I am changing the topic this year-maybe. I haven’t really decided. But I do know that I will do a mini one right away after break about themselves, so that I don’t have to spend so much instructional time teaching the logistics for the final project.
Had I but had access to this a month ago! My honors kiddos are working on multigenre. It’s not as together as I would have liked it to be, but at least I have something to rip off for next semester’s crop ;o)
[...] research into a multigenre paper on the same topic my students wrote on earlier in the year: “Who am I?” And their papers were phenomenal. Not because they followed the rules of MLA (as a matter of [...]

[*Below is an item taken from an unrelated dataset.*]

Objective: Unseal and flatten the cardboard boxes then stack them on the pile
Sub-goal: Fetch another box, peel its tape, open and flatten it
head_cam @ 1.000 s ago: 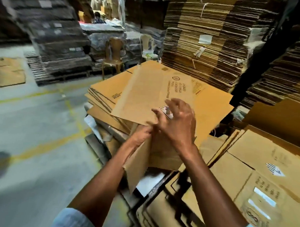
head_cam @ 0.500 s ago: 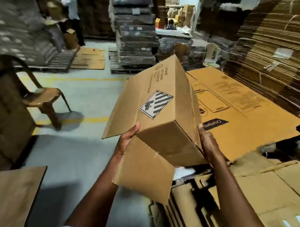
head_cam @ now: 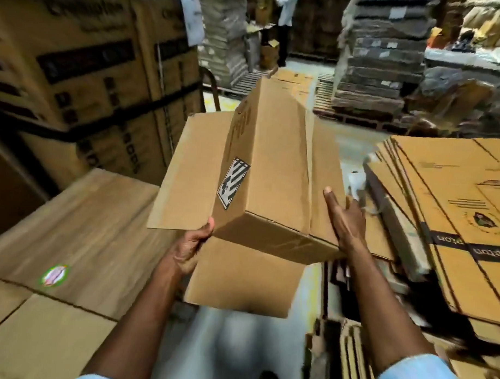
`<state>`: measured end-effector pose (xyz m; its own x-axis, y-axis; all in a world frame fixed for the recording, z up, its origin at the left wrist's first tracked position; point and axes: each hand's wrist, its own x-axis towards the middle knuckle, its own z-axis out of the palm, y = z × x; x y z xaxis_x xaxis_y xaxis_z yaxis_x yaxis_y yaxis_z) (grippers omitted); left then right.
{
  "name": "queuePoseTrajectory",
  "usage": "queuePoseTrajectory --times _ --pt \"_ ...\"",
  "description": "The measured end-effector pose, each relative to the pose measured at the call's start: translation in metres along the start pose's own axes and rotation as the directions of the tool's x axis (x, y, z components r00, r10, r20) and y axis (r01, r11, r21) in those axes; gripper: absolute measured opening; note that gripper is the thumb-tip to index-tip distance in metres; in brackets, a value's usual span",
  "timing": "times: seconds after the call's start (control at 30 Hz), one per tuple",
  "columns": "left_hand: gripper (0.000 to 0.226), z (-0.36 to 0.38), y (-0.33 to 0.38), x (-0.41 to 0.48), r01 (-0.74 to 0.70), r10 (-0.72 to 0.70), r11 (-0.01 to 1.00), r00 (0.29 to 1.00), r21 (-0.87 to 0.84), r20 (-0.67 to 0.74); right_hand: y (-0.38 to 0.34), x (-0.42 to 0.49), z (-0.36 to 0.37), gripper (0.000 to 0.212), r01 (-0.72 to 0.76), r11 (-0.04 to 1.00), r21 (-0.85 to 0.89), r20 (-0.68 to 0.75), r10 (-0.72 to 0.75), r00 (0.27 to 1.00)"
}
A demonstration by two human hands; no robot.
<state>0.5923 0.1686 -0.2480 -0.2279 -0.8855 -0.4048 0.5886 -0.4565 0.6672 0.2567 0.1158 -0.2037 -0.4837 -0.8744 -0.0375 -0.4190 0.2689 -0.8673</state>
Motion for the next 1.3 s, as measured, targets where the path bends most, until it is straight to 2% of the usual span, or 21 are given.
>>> queuePoseTrajectory --times 0.13,0.23,0.37,0.47,0.53,0.6,0.67,0.73,0.8,0.83,1.0,1.07,1.13,1.17,1.2,1.23,1.27,1.3 --pt "0.025 -0.048 0.028 -0.032 -0.203 0.175 0.974 0.957 -0.1 -0.232 -0.054 0.003 0.079 0.098 0.175 0.984 -0.037 0.197 -0.164 0.967" --pt "0.032 -0.09 0.027 -0.04 -0.319 0.216 0.925 0.888 -0.205 -0.405 -0.098 0.006 0.137 0.092 0.294 0.956 -0.02 0.345 -0.269 0.899" --pt "0.03 -0.129 0.021 -0.059 -0.452 0.225 0.842 0.791 -0.295 -0.569 -0.161 -0.002 0.215 0.098 0.545 0.839 -0.006 0.53 -0.459 0.713" --pt "0.051 -0.156 0.015 -0.063 -0.548 0.212 0.758 0.72 -0.354 -0.661 -0.192 -0.016 0.269 0.103 0.664 0.747 0.025 0.648 -0.518 0.558" --pt "0.044 -0.167 0.017 -0.067 -0.614 0.202 0.687 0.675 -0.389 -0.71 -0.205 -0.026 0.305 0.105 0.721 0.692 0.044 0.706 -0.532 0.467" --pt "0.035 -0.178 0.02 -0.068 -0.662 0.227 0.648 0.64 -0.376 -0.734 -0.213 -0.036 0.34 0.108 0.756 0.653 0.036 0.742 -0.524 0.418" --pt "0.02 -0.197 0.025 -0.066 -0.695 0.202 0.633 0.572 -0.34 -0.795 -0.219 -0.047 0.377 0.111 0.786 0.617 0.027 0.77 -0.515 0.378" --pt "0.029 -0.225 0.027 -0.059 -0.711 0.115 0.627 0.489 -0.318 -0.865 -0.221 -0.061 0.406 0.106 0.82 0.571 0.039 0.784 -0.527 0.329" --pt "0.024 -0.248 0.03 -0.053 -0.707 0.027 0.649 0.391 -0.281 -0.92 -0.216 -0.074 0.433 0.097 0.86 0.505 0.074 0.787 -0.559 0.261" --pt "0.019 -0.266 0.028 -0.049 -0.706 -0.007 0.666 0.314 -0.239 -0.949 -0.214 -0.08 0.448 0.094 0.874 0.477 0.089 0.797 -0.56 0.225" --pt "0.012 -0.305 0.023 -0.037 -0.619 -0.111 0.758 0.191 -0.207 -0.975 -0.185 -0.073 0.492 0.088 0.86 0.51 0.033 0.871 -0.437 0.225" --pt "0.034 -0.314 0.014 -0.03 -0.57 -0.181 0.792 0.125 -0.22 -0.976 -0.173 -0.069 0.5 0.089 0.848 0.527 0.057 0.869 -0.445 0.218" --pt "0.051 -0.304 0.019 -0.027 -0.578 -0.25 0.789 0.007 -0.208 -0.968 -0.166 -0.065 0.507 0.086 0.847 0.526 0.078 0.86 -0.466 0.21" --pt "0.055 -0.289 0.029 -0.028 -0.549 -0.305 0.81 -0.097 -0.205 -0.947 -0.167 -0.064 0.511 0.084 0.857 0.508 0.087 0.856 -0.478 0.197" --pt "0.056 -0.27 0.043 -0.028 -0.475 -0.337 0.858 -0.231 -0.197 -0.913 -0.17 -0.063 0.514 0.08 0.872 0.481 0.09 0.852 -0.491 0.183" --pt "0.052 -0.251 0.057 -0.028 -0.397 -0.282 0.91 -0.388 -0.117 -0.877 -0.174 -0.063 0.517 0.076 0.89 0.445 0.098 0.841 -0.515 0.165" --pt "0.047 -0.239 0.069 -0.027 -0.303 -0.131 0.952 -0.552 0.051 -0.824 -0.179 -0.064 0.519 0.071 0.905 0.408 0.123 0.824 -0.551 0.136" --pt "0.042 -0.224 0.085 -0.026 -0.204 0.052 0.949 -0.649 0.24 -0.759 -0.183 -0.066 0.521 0.062 0.913 0.371 0.17 0.796 -0.597 0.095"
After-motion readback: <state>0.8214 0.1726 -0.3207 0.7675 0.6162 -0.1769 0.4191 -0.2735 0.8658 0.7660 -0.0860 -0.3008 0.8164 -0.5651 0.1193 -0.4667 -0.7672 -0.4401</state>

Hey, i am a 7th grade student working on a multi genre project and its a load of work! Dont think im a slacker who just wants teachers to lay off the work cause im not. But just remember that too much work will make us not like you and my teacher told us that the multi genre requirements that she gave us was from her multi genre project in COLLEGE! SHE GAVE US A COLLEGE LEVEL RUBRIC!!!! please dont maker the same mistake and pile work on your students:)
I heard of MGP’s back in 2005 and attempted my first one that fall with an upper-level high school English class who had just studied war literature. (Stuff like The Things They Carried, Hiroshima, Maus, Black Hawk Down)
My students dug into the MGP with some fear. I asked them to choose a controversial topic of deep interest to them. The high schoolers made me proud with their maturity as they investigated AIDS in Africa, the Katrina disaster, euthanasia, teen pregnancy, and music piracy.
Despite the amount of work needed to write well across many genres, my class overwhelmingly enjoyed their MGPs. Many told me they had no idea that they could actually make a difference in issues that matter, but the MGP opened up their eyes to the simplicity of writing a brochure or creating the script for a radio spot.
I look forward to introducing a new group of English students to the MGP this fall via my war lit unit.